In one particularly comical exchange, a hiring manager for a startup chastised me for lying about my degree. “Journalism is an art, not a science. You’re saying you have Bachelor’s of Science.” If I claimed I had a Bachelor’s of Arts, I’d be lying. Northwestern classifies journalism as a science.

I’ve managed to overcome my handicap in the last year through my writing. (That journalism degree was good for something!) Now I get calls from many startups and big companies about joining their team. But all of the exposure has created the opposite problem. I was talking to the hottest company in Silicon Valley right now. The hiring manger said, “I think you’d be a great fit. But I’m worried you’ll be bored. You have this glamorous life writing and being on TV. Why would you want to come here?” The short answer is, I’d rather build great products than criticize bad products other people are building.

Credentials do serve as a valuable signaling mechanism when a candidate is fresh out of college or if you’re filtering through thousands of resumes. If I had to blindly pick between someone who had a computer science degree and someone who didn’t for a product management job, I would pick the C.S. degree, too. But for a more established candidate, the major or where they went to school is irrelevant. I know plenty of smart people without computer science degrees and plenty of not-so-smart people with them.

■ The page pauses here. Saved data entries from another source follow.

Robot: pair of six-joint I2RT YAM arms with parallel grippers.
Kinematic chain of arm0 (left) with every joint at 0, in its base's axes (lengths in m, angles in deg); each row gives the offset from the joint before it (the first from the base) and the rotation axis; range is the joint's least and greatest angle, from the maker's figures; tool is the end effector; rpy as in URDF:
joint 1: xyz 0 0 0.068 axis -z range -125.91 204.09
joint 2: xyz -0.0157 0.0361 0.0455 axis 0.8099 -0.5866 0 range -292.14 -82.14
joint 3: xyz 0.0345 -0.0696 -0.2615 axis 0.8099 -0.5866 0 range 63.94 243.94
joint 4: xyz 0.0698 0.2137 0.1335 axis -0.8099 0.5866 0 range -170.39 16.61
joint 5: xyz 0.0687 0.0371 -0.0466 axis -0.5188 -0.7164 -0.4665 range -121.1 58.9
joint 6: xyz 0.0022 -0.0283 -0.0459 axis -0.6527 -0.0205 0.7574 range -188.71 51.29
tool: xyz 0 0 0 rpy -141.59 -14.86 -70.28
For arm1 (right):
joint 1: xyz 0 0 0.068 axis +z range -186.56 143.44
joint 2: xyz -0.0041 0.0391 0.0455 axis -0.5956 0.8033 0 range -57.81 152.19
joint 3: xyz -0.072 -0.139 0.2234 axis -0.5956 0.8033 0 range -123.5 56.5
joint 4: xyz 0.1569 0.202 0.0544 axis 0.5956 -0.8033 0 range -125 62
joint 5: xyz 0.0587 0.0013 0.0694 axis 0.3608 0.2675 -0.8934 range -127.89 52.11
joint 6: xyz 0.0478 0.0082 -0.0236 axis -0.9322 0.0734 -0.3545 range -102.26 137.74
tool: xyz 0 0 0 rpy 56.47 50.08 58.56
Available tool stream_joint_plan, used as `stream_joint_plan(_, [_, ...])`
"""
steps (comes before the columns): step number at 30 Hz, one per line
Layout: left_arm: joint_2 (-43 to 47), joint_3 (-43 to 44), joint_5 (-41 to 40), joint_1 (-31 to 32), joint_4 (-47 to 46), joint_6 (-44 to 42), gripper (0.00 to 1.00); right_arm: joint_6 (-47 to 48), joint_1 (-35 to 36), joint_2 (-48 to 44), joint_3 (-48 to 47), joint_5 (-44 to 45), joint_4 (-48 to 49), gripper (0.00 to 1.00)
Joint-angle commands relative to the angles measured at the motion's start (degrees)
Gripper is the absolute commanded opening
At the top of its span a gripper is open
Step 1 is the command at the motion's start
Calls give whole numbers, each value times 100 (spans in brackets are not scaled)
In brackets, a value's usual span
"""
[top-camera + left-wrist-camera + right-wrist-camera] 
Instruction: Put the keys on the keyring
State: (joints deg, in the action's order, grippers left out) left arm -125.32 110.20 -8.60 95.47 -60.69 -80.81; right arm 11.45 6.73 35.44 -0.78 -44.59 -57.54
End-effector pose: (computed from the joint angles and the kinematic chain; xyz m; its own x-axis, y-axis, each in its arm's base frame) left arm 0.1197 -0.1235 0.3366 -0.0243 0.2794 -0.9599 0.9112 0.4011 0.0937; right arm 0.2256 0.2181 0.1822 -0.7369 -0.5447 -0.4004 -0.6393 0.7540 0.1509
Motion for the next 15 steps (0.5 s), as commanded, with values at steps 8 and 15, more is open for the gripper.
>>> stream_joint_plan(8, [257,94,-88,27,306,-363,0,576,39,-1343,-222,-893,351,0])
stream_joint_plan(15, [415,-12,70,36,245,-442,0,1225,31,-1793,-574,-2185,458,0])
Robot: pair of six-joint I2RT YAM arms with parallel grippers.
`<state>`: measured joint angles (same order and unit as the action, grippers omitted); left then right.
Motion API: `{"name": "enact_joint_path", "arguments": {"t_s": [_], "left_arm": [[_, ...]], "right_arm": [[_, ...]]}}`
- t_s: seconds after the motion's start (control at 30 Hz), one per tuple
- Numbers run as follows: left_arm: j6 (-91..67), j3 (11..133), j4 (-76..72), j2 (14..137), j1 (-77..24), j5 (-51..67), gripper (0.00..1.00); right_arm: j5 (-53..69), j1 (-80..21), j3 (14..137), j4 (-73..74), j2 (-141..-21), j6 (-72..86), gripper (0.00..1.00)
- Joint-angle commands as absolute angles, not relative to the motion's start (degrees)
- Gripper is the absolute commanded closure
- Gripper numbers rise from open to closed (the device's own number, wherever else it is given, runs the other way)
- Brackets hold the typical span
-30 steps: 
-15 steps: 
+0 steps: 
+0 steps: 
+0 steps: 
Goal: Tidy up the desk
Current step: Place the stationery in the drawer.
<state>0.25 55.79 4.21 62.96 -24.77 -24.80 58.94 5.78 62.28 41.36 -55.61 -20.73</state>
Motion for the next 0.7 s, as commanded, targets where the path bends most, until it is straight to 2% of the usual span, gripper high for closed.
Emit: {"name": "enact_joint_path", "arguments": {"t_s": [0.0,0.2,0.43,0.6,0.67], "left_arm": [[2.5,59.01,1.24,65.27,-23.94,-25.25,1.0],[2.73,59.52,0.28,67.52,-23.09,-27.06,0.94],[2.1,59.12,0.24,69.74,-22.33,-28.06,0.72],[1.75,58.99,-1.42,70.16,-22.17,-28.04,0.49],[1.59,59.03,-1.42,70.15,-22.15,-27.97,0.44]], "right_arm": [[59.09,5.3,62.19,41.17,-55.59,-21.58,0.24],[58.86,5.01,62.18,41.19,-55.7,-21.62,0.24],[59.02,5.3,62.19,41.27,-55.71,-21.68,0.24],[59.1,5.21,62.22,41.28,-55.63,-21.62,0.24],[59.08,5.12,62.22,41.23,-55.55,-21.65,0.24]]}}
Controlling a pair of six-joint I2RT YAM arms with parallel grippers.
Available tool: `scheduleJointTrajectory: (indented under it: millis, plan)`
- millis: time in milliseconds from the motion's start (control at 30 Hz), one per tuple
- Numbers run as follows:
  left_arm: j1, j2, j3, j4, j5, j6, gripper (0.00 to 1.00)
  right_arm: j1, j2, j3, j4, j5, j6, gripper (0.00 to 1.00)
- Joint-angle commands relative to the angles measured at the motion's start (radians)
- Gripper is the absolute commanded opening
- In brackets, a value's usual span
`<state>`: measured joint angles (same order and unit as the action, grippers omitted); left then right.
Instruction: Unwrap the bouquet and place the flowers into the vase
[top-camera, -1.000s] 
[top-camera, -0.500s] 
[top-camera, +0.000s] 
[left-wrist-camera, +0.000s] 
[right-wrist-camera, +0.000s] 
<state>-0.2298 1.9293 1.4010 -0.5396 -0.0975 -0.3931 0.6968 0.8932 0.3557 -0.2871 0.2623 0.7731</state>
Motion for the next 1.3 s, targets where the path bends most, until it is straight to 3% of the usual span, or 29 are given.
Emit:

A similar snobbery applies to schools. For recent grads, whether you went to Stanford or Stonehill College should matter. Thirty years later, this is irrelevant. One of the smartest operations guys I know went to Frostburg State. (He doesn’t put this on his LinkedIn profile.)

I prefer to get to know candidates beyond the resume and their major. Some things are hard to describe on a resume. I don’t even know how to put the most significant accomplishment of the last year on my resume: “Saved investors who listened to me billions of dollars by avoiding one of the worst IPOs ever”?

It comes down to objectives. If your goal is to build a company for a quick acqui-hire, by all means, stock up on people with computer science degrees. That’s what will get you the highest valuations from Google and Facebook.

But if the goal is to build a huge, successful product, you’ll want a more diverse, well-rounded work force. With the rise of mobile and social, it’s critical to have a deep understanding of human behavior on your team. I attribute a lot of Google’s failure in social to its insistence on the importance of computer science degrees.

With the expansion of products into more verticals with entrenched competitors, it’s important to have expertise in those areas. If you’re going into banking, payments, travel, or medicine, you’ll want experts from those areas on your team, even if they don’t have comp sci degrees.

One of the things that drives me nuts about Silicon Valley’s recruiting process is the focus on interview puzzles. Like the 100 100% rational women who have to kill their spouse if they learn that he’s cheated. Although the puzzles test math and logic skills, they’re dangerous because they are based on the assumption that people are 100% rational.

Most people aren’t perfectly rational. Most people make decisions based on incomplete information and emotion. That’s why designing products that appeal to the masses is so much fun.